■ TASK BRIEF ■
Copy out the listing exactly.
◇ ◇ ◇ ◇ ◇ ◇ ◇
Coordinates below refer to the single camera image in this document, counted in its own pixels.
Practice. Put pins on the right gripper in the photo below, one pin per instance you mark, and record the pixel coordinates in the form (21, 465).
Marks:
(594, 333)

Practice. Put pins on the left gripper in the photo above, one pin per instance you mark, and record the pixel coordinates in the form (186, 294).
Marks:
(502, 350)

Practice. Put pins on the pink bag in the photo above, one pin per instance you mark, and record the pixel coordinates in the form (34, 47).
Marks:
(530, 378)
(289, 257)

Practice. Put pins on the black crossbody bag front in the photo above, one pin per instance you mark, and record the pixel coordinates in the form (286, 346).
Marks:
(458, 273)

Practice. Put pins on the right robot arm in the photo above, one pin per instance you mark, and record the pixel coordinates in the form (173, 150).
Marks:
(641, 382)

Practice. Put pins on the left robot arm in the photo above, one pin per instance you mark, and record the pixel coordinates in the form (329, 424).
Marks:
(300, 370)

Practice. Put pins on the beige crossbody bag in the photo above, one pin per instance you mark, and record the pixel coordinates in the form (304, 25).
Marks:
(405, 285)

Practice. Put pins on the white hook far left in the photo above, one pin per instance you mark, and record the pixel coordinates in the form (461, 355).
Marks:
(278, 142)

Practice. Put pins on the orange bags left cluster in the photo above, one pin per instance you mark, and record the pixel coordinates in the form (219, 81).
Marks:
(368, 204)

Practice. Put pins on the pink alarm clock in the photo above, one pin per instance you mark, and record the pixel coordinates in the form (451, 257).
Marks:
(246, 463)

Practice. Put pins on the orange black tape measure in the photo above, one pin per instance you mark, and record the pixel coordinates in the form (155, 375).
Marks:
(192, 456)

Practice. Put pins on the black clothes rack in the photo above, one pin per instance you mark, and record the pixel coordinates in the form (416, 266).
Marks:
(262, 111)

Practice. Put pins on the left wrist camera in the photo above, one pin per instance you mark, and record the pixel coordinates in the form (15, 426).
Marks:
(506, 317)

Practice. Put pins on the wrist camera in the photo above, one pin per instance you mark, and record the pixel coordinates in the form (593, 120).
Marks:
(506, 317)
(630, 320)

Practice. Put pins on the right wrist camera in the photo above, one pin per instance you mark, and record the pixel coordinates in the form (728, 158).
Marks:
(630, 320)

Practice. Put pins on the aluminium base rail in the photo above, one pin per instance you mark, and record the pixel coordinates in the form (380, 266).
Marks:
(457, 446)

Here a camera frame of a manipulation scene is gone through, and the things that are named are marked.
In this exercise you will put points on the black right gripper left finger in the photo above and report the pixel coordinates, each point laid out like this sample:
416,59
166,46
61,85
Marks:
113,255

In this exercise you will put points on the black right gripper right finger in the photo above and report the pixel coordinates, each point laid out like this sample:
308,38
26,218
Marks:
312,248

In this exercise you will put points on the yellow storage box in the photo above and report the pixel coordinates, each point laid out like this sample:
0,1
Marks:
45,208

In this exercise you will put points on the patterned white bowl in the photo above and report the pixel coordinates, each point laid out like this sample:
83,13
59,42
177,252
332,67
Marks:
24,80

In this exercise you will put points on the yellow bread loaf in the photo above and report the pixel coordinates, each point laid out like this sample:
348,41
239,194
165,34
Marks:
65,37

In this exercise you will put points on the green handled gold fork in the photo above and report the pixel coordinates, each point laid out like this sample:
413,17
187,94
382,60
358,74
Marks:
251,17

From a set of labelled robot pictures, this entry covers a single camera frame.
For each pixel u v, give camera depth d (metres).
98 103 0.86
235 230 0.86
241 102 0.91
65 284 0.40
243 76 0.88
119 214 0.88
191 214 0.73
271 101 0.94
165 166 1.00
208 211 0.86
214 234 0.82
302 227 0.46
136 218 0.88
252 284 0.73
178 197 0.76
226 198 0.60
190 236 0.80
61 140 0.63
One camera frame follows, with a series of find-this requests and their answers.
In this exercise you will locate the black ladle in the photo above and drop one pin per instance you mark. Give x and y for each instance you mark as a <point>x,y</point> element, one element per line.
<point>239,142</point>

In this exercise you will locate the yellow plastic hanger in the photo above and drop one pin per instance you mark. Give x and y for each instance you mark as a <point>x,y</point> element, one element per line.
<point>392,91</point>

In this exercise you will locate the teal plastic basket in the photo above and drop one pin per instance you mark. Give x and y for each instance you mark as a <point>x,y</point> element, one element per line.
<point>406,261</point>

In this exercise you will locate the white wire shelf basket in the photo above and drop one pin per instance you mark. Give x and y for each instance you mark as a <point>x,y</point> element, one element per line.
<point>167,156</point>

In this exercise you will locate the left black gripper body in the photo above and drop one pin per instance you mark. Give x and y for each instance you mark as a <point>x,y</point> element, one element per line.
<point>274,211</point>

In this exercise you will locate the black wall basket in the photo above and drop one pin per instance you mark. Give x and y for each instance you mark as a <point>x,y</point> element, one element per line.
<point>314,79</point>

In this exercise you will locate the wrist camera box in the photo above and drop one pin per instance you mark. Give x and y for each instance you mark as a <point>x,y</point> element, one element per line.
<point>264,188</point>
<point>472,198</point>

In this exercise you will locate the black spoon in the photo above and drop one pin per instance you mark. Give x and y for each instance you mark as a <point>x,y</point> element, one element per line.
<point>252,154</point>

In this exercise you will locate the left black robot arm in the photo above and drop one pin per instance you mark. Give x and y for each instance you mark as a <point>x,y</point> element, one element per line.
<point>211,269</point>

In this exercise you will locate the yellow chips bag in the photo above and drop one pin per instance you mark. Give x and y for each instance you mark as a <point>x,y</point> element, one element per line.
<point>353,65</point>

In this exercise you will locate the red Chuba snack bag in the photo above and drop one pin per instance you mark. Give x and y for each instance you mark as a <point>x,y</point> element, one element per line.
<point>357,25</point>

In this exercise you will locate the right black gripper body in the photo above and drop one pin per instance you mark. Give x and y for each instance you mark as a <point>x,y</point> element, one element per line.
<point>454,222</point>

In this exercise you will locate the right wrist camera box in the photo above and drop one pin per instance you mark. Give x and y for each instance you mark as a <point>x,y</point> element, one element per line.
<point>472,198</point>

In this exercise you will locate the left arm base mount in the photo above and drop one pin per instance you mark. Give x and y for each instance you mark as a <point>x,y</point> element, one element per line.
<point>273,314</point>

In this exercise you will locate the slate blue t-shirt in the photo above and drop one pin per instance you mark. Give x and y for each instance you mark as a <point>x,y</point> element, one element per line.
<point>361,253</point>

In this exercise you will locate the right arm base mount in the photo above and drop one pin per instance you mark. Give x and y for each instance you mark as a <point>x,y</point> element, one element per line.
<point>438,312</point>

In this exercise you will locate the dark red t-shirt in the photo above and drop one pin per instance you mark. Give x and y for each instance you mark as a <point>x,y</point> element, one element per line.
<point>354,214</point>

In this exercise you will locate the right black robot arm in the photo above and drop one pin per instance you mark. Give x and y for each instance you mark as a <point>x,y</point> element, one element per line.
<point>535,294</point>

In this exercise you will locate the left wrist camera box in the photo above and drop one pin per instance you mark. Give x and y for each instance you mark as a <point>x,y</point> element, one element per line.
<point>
◇ ◇ ◇ ◇ ◇ ◇ ◇
■ SOLUTION TO THIS TASK ■
Coordinates below refer to the single camera image in this document, counted in its own pixels.
Practice. Put pins on the right gripper in the photo below, one pin per instance you mark, and record the pixel coordinates in the form (21, 465).
Marks:
(594, 333)

Practice. Put pins on the left gripper in the photo above, one pin per instance you mark, and record the pixel coordinates in the form (186, 294).
Marks:
(502, 350)

Practice. Put pins on the pink bag in the photo above, one pin per instance you mark, and record the pixel coordinates in the form (34, 47).
Marks:
(530, 378)
(289, 257)

Practice. Put pins on the black crossbody bag front in the photo above, one pin per instance you mark, and record the pixel coordinates in the form (286, 346).
Marks:
(458, 273)

Practice. Put pins on the right robot arm in the photo above, one pin per instance you mark, and record the pixel coordinates in the form (173, 150).
Marks:
(641, 382)

Practice. Put pins on the left robot arm in the photo above, one pin per instance you mark, and record the pixel coordinates in the form (329, 424).
Marks:
(300, 370)

Practice. Put pins on the beige crossbody bag in the photo above, one pin per instance you mark, and record the pixel coordinates in the form (304, 25).
Marks:
(405, 285)

Practice. Put pins on the white hook far left in the photo above, one pin per instance you mark, and record the pixel coordinates in the form (461, 355).
Marks:
(278, 142)

Practice. Put pins on the orange bags left cluster in the photo above, one pin per instance you mark, and record the pixel coordinates in the form (219, 81).
Marks:
(368, 204)

Practice. Put pins on the pink alarm clock in the photo above, one pin per instance you mark, and record the pixel coordinates in the form (451, 257).
Marks:
(246, 463)

Practice. Put pins on the orange black tape measure in the photo above, one pin per instance you mark, and record the pixel coordinates in the form (155, 375).
Marks:
(192, 456)

Practice. Put pins on the black clothes rack in the photo above, one pin per instance you mark, and record the pixel coordinates in the form (416, 266).
Marks:
(262, 111)

Practice. Put pins on the left wrist camera in the photo above, one pin per instance you mark, and record the pixel coordinates in the form (15, 426).
Marks:
(506, 317)

Practice. Put pins on the wrist camera in the photo above, one pin per instance you mark, and record the pixel coordinates in the form (593, 120).
Marks:
(506, 317)
(630, 320)

Practice. Put pins on the right wrist camera in the photo above, one pin per instance you mark, and record the pixel coordinates in the form (728, 158).
Marks:
(630, 320)

Practice. Put pins on the aluminium base rail in the photo above, one pin per instance you mark, and record the pixel coordinates in the form (380, 266).
Marks:
(457, 446)

Here a camera frame of a manipulation scene is gone through, and the things that are named are marked.
In this exercise you will put points on the black right gripper left finger in the photo above and report the pixel coordinates, each point laid out like this sample:
416,59
166,46
61,85
Marks:
113,255

In this exercise you will put points on the black right gripper right finger in the photo above and report the pixel coordinates, each point laid out like this sample:
308,38
26,218
Marks:
312,248

In this exercise you will put points on the yellow storage box in the photo above and report the pixel coordinates, each point laid out like this sample:
0,1
Marks:
45,208

In this exercise you will put points on the patterned white bowl in the photo above and report the pixel coordinates, each point laid out like this sample:
83,13
59,42
177,252
332,67
Marks:
24,80

In this exercise you will put points on the yellow bread loaf in the photo above and report the pixel coordinates, each point laid out like this sample:
348,41
239,194
165,34
Marks:
65,37

In this exercise you will put points on the green handled gold fork in the photo above and report the pixel coordinates, each point laid out like this sample:
413,17
187,94
382,60
358,74
Marks:
251,17

From a set of labelled robot pictures, this entry covers a single camera frame.
For each pixel u v, give camera depth d (metres).
98 103 0.86
235 230 0.86
241 102 0.91
65 284 0.40
243 76 0.88
119 214 0.88
191 214 0.73
271 101 0.94
165 166 1.00
208 211 0.86
214 234 0.82
302 227 0.46
136 218 0.88
252 284 0.73
178 197 0.76
226 198 0.60
190 236 0.80
61 140 0.63
One camera frame follows, with a series of find-this requests and their answers.
In this exercise you will locate the black ladle in the photo above and drop one pin per instance you mark. Give x and y for each instance you mark as a <point>x,y</point> element, one element per line.
<point>239,142</point>

In this exercise you will locate the yellow plastic hanger in the photo above and drop one pin per instance you mark. Give x and y for each instance you mark as a <point>x,y</point> element, one element per line.
<point>392,91</point>

In this exercise you will locate the teal plastic basket in the photo above and drop one pin per instance you mark. Give x and y for each instance you mark as a <point>x,y</point> element, one element per line.
<point>406,261</point>

In this exercise you will locate the white wire shelf basket in the photo above and drop one pin per instance you mark. Give x and y for each instance you mark as a <point>x,y</point> element, one element per line.
<point>167,156</point>

In this exercise you will locate the left black gripper body in the photo above and drop one pin per instance you mark. Give x and y for each instance you mark as a <point>x,y</point> element, one element per line.
<point>274,211</point>

In this exercise you will locate the black wall basket in the photo above and drop one pin per instance you mark. Give x and y for each instance you mark as a <point>x,y</point> element, one element per line.
<point>314,79</point>

In this exercise you will locate the wrist camera box in the photo above and drop one pin per instance you mark. Give x and y for each instance you mark as a <point>x,y</point> element, one element per line.
<point>264,188</point>
<point>472,198</point>

In this exercise you will locate the black spoon in the photo above and drop one pin per instance you mark. Give x and y for each instance you mark as a <point>x,y</point> element, one element per line.
<point>252,154</point>

In this exercise you will locate the left black robot arm in the photo above and drop one pin per instance you mark. Give x and y for each instance you mark as a <point>x,y</point> element, one element per line.
<point>211,269</point>

In this exercise you will locate the yellow chips bag in the photo above and drop one pin per instance you mark. Give x and y for each instance you mark as a <point>x,y</point> element, one element per line.
<point>353,65</point>

In this exercise you will locate the red Chuba snack bag in the photo above and drop one pin per instance you mark. Give x and y for each instance you mark as a <point>x,y</point> element, one element per line.
<point>357,25</point>

In this exercise you will locate the right black gripper body in the photo above and drop one pin per instance you mark. Give x and y for each instance you mark as a <point>x,y</point> element, one element per line.
<point>454,222</point>

In this exercise you will locate the right wrist camera box in the photo above and drop one pin per instance you mark. Give x and y for each instance you mark as a <point>x,y</point> element, one element per line.
<point>472,198</point>

In this exercise you will locate the left arm base mount in the photo above and drop one pin per instance you mark. Give x and y for each instance you mark as a <point>x,y</point> element, one element per line.
<point>273,314</point>

In this exercise you will locate the slate blue t-shirt in the photo above and drop one pin per instance you mark. Give x and y for each instance you mark as a <point>x,y</point> element, one element per line.
<point>361,253</point>

In this exercise you will locate the right arm base mount in the photo above and drop one pin per instance you mark. Give x and y for each instance you mark as a <point>x,y</point> element, one element per line.
<point>438,312</point>

In this exercise you will locate the dark red t-shirt in the photo above and drop one pin per instance you mark. Give x and y for each instance you mark as a <point>x,y</point> element, one element per line.
<point>354,214</point>

In this exercise you will locate the right black robot arm in the photo above and drop one pin per instance you mark. Give x and y for each instance you mark as a <point>x,y</point> element, one element per line.
<point>535,294</point>

In this exercise you will locate the left wrist camera box in the photo above and drop one pin per instance you mark. Give x and y for each instance you mark as a <point>x,y</point> element, one element per line.
<point>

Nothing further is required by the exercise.